Microsoft had previously settled similar cases with Sun, Time Warner (Netscape), IBM and Novell for billions of dollars total. The RealNetworks settlement doesn't end anti-competition complaints by the European Union and South Korean trade regulators, but it's a safe bet Microsoft hopes the Real deal will influence those cases in its favor.

"The settlement with Real helps Microsoft in a couple of ways, starting with getting these troublesome lawsuits behind it," Joe Wilcox, analyst with Jupiter Research told internetnews.com. "Secondly, Microsoft picks up a search partner which is good since they are almost desperate to get third parties to use its MSN search service."

Still, Real's CEO Rob Glaser said in a press briefing that his company will continue its relationship with Google even as it moves to integrate MSN.

Another motivation for both companies to work together can be found in the saying, "The enemy of my enemy is my friend." Apple holds a commanding lead in digital music services with its family of iPod players, and iTunes music store. The combination or at least cooperation between Microsoft and Real in providing digital music services could be a more formidable threat to Apple than the companies could have generated individually.

Although he was a Microsoft manager for many years and the two companies are both based in Washington state, Microsoft wasn't necessarily Glaser's first choice of a partner. Real's CEO tried last year to get Apple head Steve Jobs to discuss an alliance that would include support for Real's digital music format on the iPod. He was rebuffed. If prospects weren't already nil, Real's collaboration with Microsoft should end any hope of any Real and Apple agreements any time soon.

"Merely tying services together or promoting each other isn't enough, they have to create something that steals users away from iTunes and is a good alternative to the a la carte service Apple provides," said Mike McGuire, research director for media at Gartner. "That Real is going to start showing up in MSN is important because increasingly in the online world you see search is the center of the universe."

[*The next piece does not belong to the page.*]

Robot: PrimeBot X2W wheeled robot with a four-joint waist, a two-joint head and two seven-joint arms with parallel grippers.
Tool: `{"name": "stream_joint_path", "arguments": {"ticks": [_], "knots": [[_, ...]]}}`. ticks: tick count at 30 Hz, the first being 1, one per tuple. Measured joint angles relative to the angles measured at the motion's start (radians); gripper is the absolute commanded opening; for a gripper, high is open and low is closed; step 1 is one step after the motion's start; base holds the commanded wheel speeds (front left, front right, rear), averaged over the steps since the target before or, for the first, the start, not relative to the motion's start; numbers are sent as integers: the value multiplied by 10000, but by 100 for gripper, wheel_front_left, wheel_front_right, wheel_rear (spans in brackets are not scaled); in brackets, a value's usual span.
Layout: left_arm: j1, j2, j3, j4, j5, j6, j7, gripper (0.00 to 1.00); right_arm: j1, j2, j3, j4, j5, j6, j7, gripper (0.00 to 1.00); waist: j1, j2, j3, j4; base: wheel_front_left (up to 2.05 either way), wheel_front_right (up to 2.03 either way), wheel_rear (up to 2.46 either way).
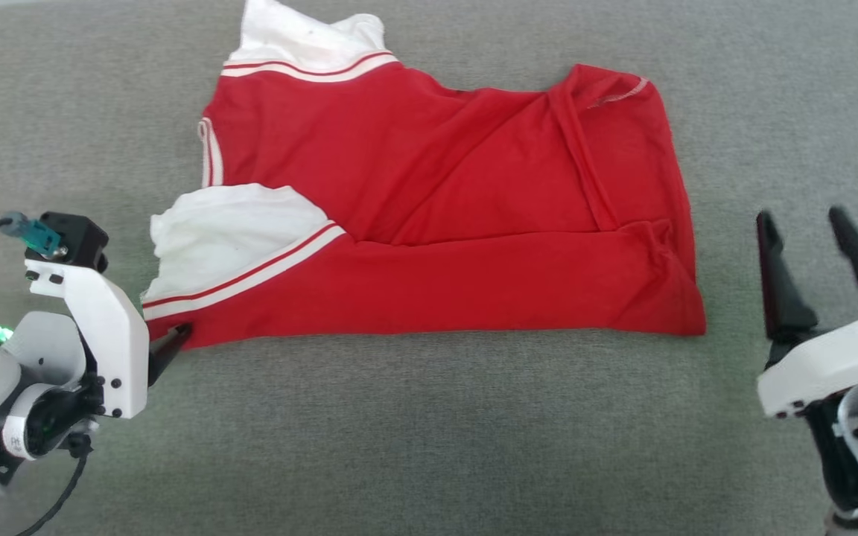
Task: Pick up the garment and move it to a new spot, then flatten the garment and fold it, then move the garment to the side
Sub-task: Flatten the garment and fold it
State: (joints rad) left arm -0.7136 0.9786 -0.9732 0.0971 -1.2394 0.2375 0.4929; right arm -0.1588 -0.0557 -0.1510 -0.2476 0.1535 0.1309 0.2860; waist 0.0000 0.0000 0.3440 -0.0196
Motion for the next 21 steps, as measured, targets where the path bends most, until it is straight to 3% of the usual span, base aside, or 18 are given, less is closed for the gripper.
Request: {"name": "stream_joint_path", "arguments": {"ticks": [5, 6, 7, 21], "knots": [[-47, -518, -92, 1057, -36, -221, 23, 100, 433, 23, 332, 163, 330, -2, 794, 100, 0, 0, 82, -176, 0, 0, 0], [-95, -614, -100, 1244, -88, -311, 105, 43, 512, 21, 408, 207, 385, -2, 1030, 100, 0, 0, 90, -192, 0, 0, 0], [-160, -679, -123, 1411, -107, -382, 180, 0, 553, 21, 466, 240, 491, -2, 1287, 100, 0, 0, 94, -205, 0, 0, 0], [-659, -1607, -238, 2364, -82, -1118, 174, 0, 135, -669, 823, 880, 1018, -2, 4696, 100, 0, 0, 183, 237, 0, 0, 0]]}}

Analyst Wilcox said there is nothing in the agreement to cause Apple concern in the near term. "But we're at a very early stage of the digital music market. And you have to remember that for at least the next five years, online music purchases will continue to represent a fraction of larger music spending on physical media like CDs."

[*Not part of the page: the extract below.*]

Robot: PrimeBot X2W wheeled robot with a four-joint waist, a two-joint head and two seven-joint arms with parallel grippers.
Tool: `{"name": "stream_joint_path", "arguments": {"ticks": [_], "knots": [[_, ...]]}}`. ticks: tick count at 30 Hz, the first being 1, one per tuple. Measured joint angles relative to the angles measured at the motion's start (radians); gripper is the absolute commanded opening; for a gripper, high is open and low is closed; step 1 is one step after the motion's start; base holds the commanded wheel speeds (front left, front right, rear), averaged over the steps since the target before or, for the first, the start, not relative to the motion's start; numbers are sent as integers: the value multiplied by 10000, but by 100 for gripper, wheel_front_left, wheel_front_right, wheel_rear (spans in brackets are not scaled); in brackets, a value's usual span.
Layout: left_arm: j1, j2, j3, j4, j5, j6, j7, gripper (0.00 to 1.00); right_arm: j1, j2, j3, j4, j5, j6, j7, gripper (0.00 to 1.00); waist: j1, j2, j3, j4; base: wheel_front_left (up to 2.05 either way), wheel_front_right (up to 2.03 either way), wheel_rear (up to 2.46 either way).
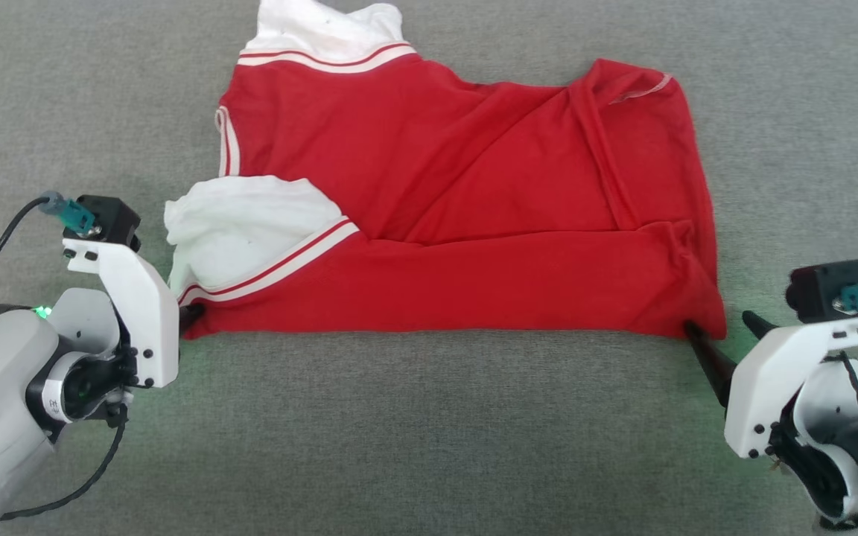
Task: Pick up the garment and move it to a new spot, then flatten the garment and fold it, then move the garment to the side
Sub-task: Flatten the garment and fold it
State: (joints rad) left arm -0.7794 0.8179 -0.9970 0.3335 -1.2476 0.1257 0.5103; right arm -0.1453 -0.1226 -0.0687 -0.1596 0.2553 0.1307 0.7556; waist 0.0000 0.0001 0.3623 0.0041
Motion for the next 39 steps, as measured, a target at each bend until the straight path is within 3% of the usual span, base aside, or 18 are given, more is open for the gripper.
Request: {"name": "stream_joint_path", "arguments": {"ticks": [7, 9, 17, 23, 28, 39], "knots": [[-194, -280, -17, 136, 59, -205, -44, 0, -761, -355, 280, 1106, 267, 0, 1308, 100, 0, 0, 160, 293, 0, 0, 0], [-221, -343, -19, 196, 63, -244, -79, 0, -1001, -464, 389, 1373, 412, -2, 1668, 0, 0, 0, 184, 362, 0, 0, 0], [-293, -449, 13, 309, -33, -286, -86, 0, -1514, -840, 385, 1613, 746, 4, 2357, 0, 0, 0, 131, 529, 0, 0, 0], [-84, -21, 61, -341, -205, -31, 182, 0, -1511, -1197, 190, 1001, 1198, 2, 3093, 0, 0, 0, -41, 588, 0, 0, 0], [120, 746, 211, -1547, -368, 556, 328, 0, -1317, -1492, -84, 35, 1455, 4, 3822, 0, 0, -1, -150, 651, 0, 0, 0], [1148, 2284, 378, -4681, -660, 2326, 527, 0, -349, -1664, -1120, -1918, 1662, 4, 5131, 0, 0, -1, -88, 668, 0, 0, 0]]}}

Also, time might be on the side of companies such as Real that offer a subscription service. Wilcox points out that adults in their late twenties and older have always had the perspective of owning their music on CDs, rather than renting them on a subscription music service.

"Our research shows that younger people are more willing to subscribe than download music. It's just like file sharing, except you pay a little bit each month. They haven't made the investments in CDs that older people have so they don't have as much attachment to owning their music."

Analysts said that while Real is the most obvious and immediate beneficiary in the settlement (which includes a $460 million up-front cash settlement to resolve all of Real's antitrust complaints worldwide and $361 million in cash and services over the next 18 months) both companies stand to gain. Microsoft benefits by getting its legal issues versus Real resolved as well as from the cross-promotional collaborative elements of the deal.

Although dwarfed by the music announcement, another important aspect of the deal is an agreement to collaborate on the fast-growing category of so-called casual games. These are typically downloadable games that are easily understood and serve as light entertainment and brain-teasers played for minutes versus more immersive CD-based games that can take hours, days or months to master.

Real, a leader in casual games, plans to create a new subscription service to be offered on the MSN Games site and develop a series of casual games for Microsoft's new Xbox 360 console due out later next month. "This is good for Microsoft which is always interested in more content for the Xbox," said computer industry consultant Amy Wohl, president of Wohl Associates.

Susan Kuchinskas contributed to this story.